→ **ACTIVITY**:
Pick every line out of the entries below that holds the string "Could", and report them.

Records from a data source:
BEGIN

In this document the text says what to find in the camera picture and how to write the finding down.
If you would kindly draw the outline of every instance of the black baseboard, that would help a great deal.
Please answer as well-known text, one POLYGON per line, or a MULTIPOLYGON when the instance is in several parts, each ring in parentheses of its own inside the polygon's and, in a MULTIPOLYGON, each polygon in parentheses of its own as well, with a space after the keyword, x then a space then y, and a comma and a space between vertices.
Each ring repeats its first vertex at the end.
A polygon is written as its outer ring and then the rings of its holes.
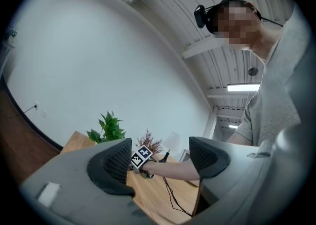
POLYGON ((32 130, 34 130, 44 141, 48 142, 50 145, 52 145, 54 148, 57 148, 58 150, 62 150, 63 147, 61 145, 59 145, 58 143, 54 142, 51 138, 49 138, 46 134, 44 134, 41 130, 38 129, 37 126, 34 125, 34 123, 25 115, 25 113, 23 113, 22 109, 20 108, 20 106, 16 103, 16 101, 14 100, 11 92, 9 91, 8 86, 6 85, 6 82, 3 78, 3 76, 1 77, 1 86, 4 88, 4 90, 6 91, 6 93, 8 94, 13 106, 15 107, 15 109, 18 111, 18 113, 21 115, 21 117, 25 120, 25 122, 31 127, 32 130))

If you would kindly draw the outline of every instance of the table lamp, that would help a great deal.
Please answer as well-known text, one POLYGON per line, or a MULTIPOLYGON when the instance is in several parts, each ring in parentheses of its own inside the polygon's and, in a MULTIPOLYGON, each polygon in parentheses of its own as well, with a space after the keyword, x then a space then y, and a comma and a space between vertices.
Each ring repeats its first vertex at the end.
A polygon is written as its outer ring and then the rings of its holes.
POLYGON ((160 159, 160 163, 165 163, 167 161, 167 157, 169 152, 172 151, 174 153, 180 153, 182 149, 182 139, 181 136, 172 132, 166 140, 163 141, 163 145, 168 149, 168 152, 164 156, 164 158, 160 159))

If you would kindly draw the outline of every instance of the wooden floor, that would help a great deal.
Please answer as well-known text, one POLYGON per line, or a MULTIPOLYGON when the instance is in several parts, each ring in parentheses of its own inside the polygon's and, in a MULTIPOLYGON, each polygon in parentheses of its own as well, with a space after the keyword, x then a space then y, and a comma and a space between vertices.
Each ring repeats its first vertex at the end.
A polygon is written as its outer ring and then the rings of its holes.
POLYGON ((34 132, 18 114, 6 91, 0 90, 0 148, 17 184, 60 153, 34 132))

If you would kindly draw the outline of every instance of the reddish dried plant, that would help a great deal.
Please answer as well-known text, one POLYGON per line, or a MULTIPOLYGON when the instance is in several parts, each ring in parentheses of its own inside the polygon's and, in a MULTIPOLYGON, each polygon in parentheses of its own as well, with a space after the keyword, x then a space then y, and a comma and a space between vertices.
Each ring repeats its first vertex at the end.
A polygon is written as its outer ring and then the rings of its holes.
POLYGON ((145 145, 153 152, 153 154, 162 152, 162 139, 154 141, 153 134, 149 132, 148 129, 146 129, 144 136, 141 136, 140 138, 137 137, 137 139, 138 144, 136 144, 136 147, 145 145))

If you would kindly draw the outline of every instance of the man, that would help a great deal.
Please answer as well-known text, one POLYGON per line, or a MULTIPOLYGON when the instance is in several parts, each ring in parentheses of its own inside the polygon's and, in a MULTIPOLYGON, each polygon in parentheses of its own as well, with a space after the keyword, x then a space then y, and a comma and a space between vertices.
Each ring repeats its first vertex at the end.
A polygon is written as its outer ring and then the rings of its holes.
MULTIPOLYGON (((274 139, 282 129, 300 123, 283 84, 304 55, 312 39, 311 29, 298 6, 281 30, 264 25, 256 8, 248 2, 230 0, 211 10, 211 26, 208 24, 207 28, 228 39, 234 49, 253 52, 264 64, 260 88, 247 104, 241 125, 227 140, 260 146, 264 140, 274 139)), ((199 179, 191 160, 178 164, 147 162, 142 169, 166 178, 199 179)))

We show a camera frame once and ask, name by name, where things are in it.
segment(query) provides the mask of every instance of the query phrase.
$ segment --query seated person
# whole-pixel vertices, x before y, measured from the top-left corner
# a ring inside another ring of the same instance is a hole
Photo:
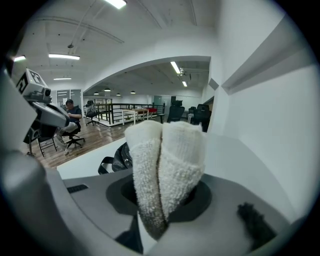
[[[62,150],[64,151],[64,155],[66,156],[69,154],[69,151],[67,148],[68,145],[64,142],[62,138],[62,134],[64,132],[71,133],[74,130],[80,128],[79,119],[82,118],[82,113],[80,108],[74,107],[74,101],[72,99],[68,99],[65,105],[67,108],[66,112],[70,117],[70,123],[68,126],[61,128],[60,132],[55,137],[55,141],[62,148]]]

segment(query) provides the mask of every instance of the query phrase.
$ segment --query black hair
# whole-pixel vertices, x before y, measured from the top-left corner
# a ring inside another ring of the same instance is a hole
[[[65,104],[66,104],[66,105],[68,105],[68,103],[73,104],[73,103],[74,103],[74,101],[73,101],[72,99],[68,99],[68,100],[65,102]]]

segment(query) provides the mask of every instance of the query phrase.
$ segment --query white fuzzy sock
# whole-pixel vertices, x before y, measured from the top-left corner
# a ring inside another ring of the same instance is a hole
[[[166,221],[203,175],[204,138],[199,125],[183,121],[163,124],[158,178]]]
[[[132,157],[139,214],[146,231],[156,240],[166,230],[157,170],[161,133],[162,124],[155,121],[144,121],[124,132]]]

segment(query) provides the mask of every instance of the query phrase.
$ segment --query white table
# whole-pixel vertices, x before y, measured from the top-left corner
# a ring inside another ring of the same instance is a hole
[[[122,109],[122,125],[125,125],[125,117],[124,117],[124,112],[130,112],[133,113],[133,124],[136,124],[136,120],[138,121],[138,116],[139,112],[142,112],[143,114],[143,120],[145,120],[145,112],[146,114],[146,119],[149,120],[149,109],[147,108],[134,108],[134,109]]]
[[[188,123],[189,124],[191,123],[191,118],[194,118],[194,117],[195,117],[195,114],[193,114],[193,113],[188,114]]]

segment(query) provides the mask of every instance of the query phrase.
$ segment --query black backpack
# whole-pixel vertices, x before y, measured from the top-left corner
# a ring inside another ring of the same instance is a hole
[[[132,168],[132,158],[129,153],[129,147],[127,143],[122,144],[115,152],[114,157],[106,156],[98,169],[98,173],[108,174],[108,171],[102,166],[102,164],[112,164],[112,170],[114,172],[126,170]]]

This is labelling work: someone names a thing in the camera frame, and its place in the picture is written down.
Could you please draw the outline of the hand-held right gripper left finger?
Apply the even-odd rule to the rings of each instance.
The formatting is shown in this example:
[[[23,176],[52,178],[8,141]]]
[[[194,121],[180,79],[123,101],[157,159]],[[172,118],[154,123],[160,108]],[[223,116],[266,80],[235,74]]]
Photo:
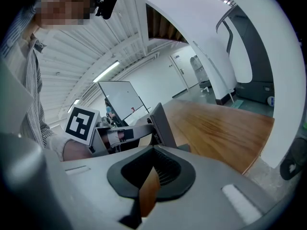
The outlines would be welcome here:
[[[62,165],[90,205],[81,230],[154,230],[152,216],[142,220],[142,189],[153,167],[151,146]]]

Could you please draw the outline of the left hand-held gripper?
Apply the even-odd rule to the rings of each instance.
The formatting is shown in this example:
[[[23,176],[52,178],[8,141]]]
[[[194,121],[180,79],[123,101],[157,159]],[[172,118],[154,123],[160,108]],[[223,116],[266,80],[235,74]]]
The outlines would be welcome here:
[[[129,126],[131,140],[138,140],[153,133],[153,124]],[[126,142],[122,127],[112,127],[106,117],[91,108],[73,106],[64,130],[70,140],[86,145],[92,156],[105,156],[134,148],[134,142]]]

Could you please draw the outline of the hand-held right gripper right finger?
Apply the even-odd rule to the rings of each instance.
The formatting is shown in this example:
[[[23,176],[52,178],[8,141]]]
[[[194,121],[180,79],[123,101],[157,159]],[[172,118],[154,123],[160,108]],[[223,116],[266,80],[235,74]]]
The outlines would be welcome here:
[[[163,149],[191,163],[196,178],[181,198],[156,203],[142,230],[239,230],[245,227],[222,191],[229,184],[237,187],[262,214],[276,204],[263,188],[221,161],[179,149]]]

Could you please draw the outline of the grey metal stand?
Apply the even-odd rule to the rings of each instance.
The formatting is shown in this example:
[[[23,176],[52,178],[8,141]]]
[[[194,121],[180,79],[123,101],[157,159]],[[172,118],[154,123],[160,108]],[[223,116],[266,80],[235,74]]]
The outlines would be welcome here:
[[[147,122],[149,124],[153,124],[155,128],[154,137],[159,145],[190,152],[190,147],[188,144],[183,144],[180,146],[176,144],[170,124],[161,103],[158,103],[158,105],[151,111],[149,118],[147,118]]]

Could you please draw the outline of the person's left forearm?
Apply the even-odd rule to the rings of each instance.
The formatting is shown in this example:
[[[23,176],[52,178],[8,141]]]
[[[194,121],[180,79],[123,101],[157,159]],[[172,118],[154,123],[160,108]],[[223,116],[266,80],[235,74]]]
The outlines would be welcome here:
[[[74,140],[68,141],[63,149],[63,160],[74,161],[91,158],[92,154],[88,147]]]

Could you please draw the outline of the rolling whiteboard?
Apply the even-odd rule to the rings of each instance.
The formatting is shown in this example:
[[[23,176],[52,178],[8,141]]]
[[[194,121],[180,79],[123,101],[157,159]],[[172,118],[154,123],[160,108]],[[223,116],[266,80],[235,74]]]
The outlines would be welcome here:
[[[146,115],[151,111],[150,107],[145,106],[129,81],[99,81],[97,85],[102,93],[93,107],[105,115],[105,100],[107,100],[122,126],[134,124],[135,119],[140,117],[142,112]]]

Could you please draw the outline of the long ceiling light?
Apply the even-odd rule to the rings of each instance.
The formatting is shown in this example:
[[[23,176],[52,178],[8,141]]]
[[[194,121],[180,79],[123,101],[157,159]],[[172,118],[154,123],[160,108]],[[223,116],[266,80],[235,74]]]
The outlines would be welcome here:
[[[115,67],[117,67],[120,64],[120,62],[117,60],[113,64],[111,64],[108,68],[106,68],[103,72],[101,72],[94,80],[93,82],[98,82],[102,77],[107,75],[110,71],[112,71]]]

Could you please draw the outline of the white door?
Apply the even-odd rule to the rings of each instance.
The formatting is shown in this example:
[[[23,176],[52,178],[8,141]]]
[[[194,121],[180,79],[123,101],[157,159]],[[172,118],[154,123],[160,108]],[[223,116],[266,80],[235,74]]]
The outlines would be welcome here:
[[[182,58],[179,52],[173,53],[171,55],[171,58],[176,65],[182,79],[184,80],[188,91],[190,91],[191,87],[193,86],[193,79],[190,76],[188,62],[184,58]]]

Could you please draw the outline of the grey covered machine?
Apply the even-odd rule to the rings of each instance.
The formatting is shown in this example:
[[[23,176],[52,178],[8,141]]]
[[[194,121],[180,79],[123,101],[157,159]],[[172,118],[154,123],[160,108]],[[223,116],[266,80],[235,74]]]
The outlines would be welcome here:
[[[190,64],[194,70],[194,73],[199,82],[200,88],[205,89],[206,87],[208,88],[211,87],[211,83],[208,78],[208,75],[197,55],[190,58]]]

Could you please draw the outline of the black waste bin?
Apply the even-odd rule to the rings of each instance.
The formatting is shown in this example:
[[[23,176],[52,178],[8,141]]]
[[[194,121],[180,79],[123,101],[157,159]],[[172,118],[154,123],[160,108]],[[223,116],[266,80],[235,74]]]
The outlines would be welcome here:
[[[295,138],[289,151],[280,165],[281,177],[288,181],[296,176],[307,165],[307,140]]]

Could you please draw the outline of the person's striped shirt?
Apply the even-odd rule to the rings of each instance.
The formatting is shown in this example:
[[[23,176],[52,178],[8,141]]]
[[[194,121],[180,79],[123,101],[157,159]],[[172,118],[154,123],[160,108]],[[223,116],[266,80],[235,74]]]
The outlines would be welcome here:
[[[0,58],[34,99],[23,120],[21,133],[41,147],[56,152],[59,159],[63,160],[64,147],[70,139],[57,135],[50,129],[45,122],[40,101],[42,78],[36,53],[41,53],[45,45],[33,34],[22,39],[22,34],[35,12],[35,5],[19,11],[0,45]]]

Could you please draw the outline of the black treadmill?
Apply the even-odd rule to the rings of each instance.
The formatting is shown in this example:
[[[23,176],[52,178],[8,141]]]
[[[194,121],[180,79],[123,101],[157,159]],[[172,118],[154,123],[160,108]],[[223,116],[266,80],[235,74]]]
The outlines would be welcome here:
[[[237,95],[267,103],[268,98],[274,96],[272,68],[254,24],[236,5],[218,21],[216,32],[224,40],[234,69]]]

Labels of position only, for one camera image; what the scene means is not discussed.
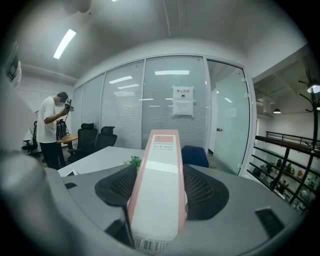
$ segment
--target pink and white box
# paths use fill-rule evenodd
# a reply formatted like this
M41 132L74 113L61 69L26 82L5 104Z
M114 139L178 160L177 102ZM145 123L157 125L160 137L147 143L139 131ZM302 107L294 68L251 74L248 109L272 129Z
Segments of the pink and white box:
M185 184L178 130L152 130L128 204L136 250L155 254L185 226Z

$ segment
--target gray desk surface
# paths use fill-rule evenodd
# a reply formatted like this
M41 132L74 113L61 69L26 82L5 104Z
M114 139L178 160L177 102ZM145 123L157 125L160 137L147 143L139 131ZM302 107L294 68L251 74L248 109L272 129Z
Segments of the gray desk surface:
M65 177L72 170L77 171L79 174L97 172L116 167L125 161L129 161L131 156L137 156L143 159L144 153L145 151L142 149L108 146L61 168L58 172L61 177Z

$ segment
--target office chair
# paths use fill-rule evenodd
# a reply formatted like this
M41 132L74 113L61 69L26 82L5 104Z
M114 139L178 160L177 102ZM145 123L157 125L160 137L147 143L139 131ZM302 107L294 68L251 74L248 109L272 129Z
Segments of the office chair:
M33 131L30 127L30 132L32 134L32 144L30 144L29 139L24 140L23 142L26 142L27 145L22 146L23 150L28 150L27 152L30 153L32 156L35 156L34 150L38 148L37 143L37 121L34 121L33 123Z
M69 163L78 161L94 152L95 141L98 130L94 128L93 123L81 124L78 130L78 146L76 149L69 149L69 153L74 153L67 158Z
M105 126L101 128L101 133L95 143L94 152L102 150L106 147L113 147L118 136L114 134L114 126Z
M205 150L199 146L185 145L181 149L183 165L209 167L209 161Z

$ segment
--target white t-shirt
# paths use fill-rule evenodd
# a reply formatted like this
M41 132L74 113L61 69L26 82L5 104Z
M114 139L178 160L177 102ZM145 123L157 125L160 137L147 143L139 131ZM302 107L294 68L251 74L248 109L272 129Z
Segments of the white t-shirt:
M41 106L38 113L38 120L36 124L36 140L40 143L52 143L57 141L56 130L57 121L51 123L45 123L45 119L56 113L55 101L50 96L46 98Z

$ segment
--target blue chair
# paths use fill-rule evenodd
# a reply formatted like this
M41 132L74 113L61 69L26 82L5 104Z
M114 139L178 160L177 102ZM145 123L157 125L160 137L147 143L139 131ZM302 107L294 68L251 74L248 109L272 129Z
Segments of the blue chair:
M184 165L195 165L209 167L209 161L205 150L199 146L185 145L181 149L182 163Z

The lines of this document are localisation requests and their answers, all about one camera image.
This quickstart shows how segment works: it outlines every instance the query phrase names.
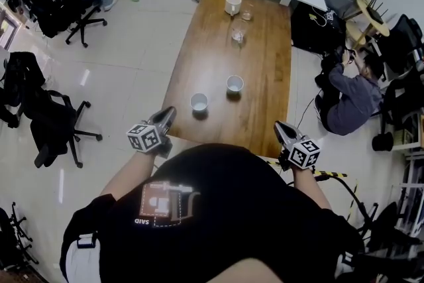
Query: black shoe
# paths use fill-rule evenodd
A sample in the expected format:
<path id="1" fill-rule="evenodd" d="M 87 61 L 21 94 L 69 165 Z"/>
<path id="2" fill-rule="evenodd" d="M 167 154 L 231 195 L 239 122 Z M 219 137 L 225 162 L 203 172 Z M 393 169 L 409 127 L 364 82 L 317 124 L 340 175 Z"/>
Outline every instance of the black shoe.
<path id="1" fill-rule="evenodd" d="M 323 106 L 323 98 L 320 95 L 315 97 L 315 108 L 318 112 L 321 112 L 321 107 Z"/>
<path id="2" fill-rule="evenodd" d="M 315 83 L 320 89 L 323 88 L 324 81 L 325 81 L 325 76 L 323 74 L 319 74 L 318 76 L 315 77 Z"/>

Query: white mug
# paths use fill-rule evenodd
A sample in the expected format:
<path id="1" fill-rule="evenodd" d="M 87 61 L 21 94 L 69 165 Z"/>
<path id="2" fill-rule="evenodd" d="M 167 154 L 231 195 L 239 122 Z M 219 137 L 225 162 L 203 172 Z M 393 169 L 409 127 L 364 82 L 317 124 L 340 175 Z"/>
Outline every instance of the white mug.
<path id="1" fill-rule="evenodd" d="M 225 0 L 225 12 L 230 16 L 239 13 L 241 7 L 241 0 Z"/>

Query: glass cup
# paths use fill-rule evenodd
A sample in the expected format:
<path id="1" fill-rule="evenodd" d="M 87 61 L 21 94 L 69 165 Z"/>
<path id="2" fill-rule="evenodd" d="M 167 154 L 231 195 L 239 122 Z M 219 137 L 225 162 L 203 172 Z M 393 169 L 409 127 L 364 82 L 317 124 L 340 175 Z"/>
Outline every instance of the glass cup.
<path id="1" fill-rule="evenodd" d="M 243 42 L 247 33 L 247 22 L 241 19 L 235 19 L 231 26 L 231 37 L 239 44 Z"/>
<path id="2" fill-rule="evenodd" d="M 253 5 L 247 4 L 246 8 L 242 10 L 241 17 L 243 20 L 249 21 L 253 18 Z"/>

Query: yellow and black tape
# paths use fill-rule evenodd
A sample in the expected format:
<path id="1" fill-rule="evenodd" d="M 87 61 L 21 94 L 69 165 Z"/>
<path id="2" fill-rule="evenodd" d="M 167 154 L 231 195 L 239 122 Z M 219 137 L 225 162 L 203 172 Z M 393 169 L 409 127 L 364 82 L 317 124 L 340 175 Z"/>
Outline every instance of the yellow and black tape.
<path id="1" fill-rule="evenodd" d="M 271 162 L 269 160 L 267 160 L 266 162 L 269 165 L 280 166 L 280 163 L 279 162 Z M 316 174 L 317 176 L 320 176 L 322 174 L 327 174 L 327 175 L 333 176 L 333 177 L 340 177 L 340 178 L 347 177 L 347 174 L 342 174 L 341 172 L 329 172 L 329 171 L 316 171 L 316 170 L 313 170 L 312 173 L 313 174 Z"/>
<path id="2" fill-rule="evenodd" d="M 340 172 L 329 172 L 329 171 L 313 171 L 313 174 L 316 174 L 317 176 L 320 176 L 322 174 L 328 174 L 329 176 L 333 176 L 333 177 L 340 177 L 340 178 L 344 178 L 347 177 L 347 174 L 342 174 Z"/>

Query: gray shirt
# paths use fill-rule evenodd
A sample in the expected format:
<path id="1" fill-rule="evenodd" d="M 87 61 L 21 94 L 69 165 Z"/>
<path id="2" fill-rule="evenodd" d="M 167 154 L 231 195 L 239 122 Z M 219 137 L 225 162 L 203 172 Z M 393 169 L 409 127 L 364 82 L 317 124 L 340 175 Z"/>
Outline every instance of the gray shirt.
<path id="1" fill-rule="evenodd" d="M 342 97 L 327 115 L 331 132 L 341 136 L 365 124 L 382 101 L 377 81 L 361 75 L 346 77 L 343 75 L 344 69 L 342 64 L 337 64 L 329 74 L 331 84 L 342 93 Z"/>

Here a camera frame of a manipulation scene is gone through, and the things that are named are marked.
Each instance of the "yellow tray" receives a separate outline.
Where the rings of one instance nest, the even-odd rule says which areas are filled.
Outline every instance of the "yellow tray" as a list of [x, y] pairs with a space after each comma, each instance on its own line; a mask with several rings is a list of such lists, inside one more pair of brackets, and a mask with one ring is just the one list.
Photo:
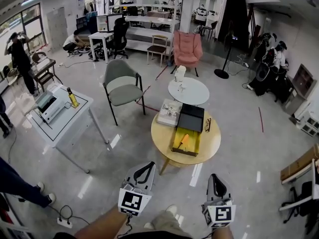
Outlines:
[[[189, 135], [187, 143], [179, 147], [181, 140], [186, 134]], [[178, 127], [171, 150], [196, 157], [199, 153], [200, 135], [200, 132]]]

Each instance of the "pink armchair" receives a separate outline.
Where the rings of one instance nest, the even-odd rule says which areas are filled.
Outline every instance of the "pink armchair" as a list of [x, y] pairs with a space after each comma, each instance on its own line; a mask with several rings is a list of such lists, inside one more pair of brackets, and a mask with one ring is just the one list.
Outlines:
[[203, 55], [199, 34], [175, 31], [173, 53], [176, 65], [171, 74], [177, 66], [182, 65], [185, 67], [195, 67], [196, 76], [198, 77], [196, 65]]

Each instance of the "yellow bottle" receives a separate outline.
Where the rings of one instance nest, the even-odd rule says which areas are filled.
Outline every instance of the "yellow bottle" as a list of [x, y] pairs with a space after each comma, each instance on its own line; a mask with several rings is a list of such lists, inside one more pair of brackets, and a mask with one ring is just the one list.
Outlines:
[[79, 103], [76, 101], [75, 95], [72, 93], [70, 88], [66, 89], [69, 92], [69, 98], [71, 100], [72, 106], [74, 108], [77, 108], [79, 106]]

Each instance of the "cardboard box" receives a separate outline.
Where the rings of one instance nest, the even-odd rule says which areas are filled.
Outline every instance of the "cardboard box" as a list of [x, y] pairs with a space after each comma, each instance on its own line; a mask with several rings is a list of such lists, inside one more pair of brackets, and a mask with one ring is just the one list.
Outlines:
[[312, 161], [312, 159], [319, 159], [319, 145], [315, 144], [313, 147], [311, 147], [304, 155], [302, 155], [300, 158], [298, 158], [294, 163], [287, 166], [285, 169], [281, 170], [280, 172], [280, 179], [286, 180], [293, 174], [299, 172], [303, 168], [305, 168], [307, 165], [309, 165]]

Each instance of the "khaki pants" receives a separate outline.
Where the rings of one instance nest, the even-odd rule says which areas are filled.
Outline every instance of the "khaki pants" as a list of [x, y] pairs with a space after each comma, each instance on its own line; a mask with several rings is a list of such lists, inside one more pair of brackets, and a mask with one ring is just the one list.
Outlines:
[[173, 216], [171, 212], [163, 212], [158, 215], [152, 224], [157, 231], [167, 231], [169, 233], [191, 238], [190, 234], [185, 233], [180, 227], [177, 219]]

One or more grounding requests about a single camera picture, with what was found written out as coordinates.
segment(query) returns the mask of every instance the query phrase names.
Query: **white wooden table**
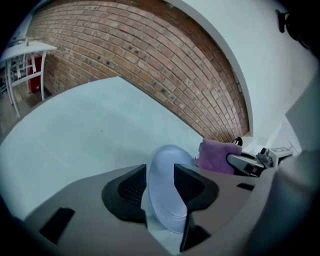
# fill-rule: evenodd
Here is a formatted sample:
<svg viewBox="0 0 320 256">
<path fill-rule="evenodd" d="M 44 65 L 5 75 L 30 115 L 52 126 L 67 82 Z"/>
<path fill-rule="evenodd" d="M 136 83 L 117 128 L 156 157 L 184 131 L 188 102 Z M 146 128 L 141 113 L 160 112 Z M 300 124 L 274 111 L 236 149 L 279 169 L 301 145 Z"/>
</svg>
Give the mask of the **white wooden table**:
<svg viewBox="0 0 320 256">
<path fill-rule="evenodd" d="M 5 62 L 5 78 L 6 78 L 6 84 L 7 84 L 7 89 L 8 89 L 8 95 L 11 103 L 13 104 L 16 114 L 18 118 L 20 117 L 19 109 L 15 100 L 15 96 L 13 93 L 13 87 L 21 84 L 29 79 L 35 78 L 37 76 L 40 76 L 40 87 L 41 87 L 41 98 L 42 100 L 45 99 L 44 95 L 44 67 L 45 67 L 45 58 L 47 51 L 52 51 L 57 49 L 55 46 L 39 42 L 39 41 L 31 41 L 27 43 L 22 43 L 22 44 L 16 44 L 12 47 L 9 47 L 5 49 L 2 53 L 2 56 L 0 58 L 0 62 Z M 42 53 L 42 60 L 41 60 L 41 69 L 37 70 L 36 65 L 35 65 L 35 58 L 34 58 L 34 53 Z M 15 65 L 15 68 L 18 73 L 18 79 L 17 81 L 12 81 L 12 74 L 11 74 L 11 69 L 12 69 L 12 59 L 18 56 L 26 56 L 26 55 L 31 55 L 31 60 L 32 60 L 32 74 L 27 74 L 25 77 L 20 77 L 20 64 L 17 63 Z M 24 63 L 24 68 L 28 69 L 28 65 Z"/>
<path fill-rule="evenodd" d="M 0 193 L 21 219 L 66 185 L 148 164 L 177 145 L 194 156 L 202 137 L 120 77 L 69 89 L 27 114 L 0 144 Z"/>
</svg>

END

→ **RESULT OF THE TASK**:
Could you please draw the outline of the hand-held right gripper left finger?
Could you please draw the outline of the left hand-held gripper?
Could you please draw the outline of the hand-held right gripper right finger?
Could you please draw the outline of the grey metal stand?
Could you please draw the outline of the person's left forearm?
Could you please draw the outline of the rolling whiteboard?
Could you please draw the outline of the long ceiling light?
Could you please draw the outline of the white door?
Could you please draw the outline of the grey covered machine?
Could you please draw the outline of the black waste bin?
Could you please draw the outline of the person's striped shirt?
Could you please draw the outline of the black treadmill?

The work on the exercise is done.